Ce qu’ils ont déposé en moi ? La défaite. C’est cela que l’on ressent d’abord dans les camps de réfugiés. La défaite de ces sociétés qui ne parviennent plus à protéger leur population, la défaite d’une vie que l’on voulait heureuse, prospère, et qui finit là, entre deux bâches sales, dans des allées inutiles. Ce qu’ils ont déposé en moi aussi ? La tragédie. Les hommes et les femmes que j’ai croisés avaient le regard voilé de ceux qui ont tout perdu, tout laissé derrière eux. Ils avaient connu la morsure de l’Histoire qui détruit les projets et met les vies à nu. 

Les réfugiés, je sais qu’ils seront longtemps en moi parce que je ne cesse de me poser cette question : où sont-ils maintenant ? Que sont-ils devenus, ceux de Kawergosk, Kurdes syriens accueillis en Irak, dans un pays que les Irakiens eux-mêmes fuient pour échapper à l’avancée de l’État islamique ? Que sont-ils devenus, ceux de la place Sainte-Anne, à Port-au-Prince, qui ont été expulsés par la force parce que les autorités de Port-au-Prince ont décidé de « rénover » le centre-ville. Sur quel autre terrain vague de la périphérie urbaine auront-ils échoué ? Et pour quelle vie ? 

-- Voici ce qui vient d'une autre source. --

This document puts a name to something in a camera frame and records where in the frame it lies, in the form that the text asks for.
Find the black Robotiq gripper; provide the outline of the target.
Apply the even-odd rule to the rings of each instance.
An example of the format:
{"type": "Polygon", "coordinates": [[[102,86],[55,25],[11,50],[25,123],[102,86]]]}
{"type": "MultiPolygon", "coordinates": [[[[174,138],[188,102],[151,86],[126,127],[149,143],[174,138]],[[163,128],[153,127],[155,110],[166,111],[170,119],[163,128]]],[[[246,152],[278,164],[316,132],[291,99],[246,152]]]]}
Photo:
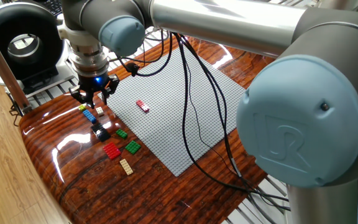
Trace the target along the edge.
{"type": "Polygon", "coordinates": [[[93,94],[95,92],[102,93],[102,101],[106,105],[107,99],[113,95],[120,82],[116,74],[109,75],[102,73],[94,77],[78,76],[79,86],[69,87],[70,95],[81,104],[87,104],[94,109],[93,94]]]}

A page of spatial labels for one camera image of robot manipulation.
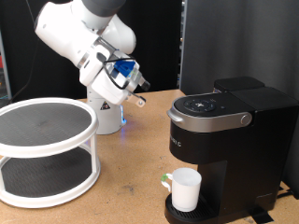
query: warning label
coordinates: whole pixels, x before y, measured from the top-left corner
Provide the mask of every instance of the warning label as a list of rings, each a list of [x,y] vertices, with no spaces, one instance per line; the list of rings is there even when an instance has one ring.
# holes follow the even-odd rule
[[[101,110],[106,110],[106,109],[110,109],[110,106],[108,105],[108,103],[106,101],[104,101]]]

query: black coffee maker
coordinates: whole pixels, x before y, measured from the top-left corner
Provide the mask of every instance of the black coffee maker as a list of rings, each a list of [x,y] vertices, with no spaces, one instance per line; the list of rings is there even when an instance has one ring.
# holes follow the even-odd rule
[[[251,77],[215,81],[214,92],[178,98],[167,111],[170,151],[198,164],[197,208],[172,206],[171,224],[220,224],[252,216],[266,222],[274,208],[298,117],[298,101]]]

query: black backdrop
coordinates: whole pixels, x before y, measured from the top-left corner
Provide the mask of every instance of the black backdrop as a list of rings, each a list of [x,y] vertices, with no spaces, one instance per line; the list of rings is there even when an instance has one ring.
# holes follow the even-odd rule
[[[28,0],[34,19],[47,2]],[[180,12],[180,0],[127,0],[118,14],[135,32],[137,45],[132,55],[151,84],[150,91],[177,87]],[[78,81],[78,69],[41,40],[36,44],[37,36],[26,0],[0,0],[0,29],[12,95],[26,84],[34,62],[31,83],[15,102],[48,96],[86,97],[86,88]]]

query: white two-tier stand
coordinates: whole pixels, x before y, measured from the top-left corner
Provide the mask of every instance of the white two-tier stand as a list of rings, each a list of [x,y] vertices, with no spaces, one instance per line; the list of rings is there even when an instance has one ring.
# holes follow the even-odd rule
[[[83,194],[100,174],[97,127],[94,110],[71,99],[39,98],[0,109],[0,200],[40,208]]]

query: blue light
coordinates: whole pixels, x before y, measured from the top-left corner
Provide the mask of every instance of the blue light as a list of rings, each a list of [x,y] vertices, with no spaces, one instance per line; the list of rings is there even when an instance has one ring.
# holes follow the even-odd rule
[[[123,106],[121,105],[121,123],[124,124],[126,122],[127,120],[123,118]]]

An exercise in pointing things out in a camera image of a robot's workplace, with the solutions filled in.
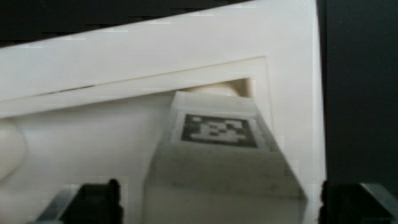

Et puis il y a ceux dont on pressent qu’ils ne deviendront rien, parce que rien ne changera. Dans vingt ans encore, ils seront au même endroit. Avec simplement une nouvelle génération qui sera née. On ne peut pas parler de camps de réfugiés sans parler de la Palestine. De ce scandale ­lancé au front du monde : soixante ans de camps. Plusieurs générations nées en exil et en misère. Le camp qui devient ville, qui devient malédiction. Que vont-ils devenir, les Palestiniens du Liban ou de Jordanie ? Et peut-on encore utiliser ce mot « réfugiés » qui ne devrait servir que pour désigner l’urgence ? Que vont-ils devenir, les réfugiés somalis de ­Dadaab, au Kenya, le plus grand camp au monde qui compte environ 450 000 personnes – c’est-à-dire la taille, peu ou prou, de Toulouse ? 

Il y a de quoi désespérer devant cette longue liste de souffrances. On a parfois le sentiment que ces noms-là, Chatila, Dadaab, Zaatari, sont les noms de la capitulation, de l’échec. Que les camps sont le signe tangible, concret de la défaillance de l’homme ou de la violence de la nature. Mais ce ne serait pas juste. Car ce que l’on ressent dans un camp de réfugiés, c’est aussi la force de la volonté humaine opposée au fatalisme. Le désir de secourir. L’accueil. L’envie de s’arcbouter contre le vent du malheur et d’agir malgré tout. Le camp suppose la mobilisation et la volonté politique. C’est un geste, concret, énergique, incarné qui pose sans cesse la possibilité de la fra­ternité. L’enlisement des camps palestiniens du ­Liban ou de Jordanie n’est pas la seule perspective. Il y a aussi ce qu’il est en train de se passer dans le camp de Beldangi, au Népal, où les réfugiés chassés du Bhoutan vont progressivement tous être réinstallés dans des pays d’accueil comme ­l’Australie, les États-Unis et le ­Danemark… La fermeture du camp est programmée, preuve qu’il est possible de « résorber » un camp… 

Aujourd’hui, notre monde compte des dizaines de millions de déplacés, toutes nationalités confondues. Les raisons du malheur, nous les connaissons : la guerre, la famine, les dictatures, les cataclysmes naturels. La question des réfugiés est avant tout un enjeu politique et humanitaire mais c’est aussi un enjeu moral. « Je suis homme et rien de ce qui est homme ne m’est étranger », écrivait Térence. Il faut oser regarder en face les camps de réfugiés, connaître leur nombre, suivre leur devenir, pour que notre monde ne compte aucun trou noir de l’Histoire, aucun endroit où les hommes disparaissent sans que l’on sache qui ils étaient, quels visages ils avaient, et quelle était leur histoire.